* DATASET SECTION
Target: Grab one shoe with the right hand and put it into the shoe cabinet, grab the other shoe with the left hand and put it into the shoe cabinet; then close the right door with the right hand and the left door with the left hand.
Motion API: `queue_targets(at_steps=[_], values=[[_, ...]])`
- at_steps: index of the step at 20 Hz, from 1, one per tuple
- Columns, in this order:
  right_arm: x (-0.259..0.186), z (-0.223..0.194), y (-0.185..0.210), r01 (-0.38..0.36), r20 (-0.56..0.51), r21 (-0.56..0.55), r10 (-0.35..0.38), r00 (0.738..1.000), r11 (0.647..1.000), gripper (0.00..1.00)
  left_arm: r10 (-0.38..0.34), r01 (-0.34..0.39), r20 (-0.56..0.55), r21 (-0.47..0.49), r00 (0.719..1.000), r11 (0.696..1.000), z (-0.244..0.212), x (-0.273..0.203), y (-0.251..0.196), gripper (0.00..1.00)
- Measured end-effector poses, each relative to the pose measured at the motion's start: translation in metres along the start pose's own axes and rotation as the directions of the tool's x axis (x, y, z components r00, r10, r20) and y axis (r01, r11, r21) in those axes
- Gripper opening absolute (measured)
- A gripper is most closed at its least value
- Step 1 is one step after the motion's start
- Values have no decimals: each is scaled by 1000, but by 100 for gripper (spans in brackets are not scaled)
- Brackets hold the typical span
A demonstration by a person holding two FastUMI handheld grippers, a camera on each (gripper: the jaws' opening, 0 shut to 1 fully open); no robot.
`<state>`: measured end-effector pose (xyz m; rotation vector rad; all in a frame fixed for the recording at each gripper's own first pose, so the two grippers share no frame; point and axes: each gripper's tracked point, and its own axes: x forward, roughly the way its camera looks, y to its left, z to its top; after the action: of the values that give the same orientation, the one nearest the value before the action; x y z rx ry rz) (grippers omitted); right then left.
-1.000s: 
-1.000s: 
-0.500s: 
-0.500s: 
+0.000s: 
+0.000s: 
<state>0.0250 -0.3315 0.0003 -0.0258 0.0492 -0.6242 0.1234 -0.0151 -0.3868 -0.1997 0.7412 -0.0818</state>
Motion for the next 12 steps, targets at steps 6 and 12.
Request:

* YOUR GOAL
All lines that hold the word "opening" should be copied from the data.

* EXERCISE OUTPUT
- Gripper opening absolute (measured)
A demonstration by a person holding two FastUMI handheld grippers, a camera on each (gripper: the jaws' opening, 0 shut to 1 fully open); no robot.

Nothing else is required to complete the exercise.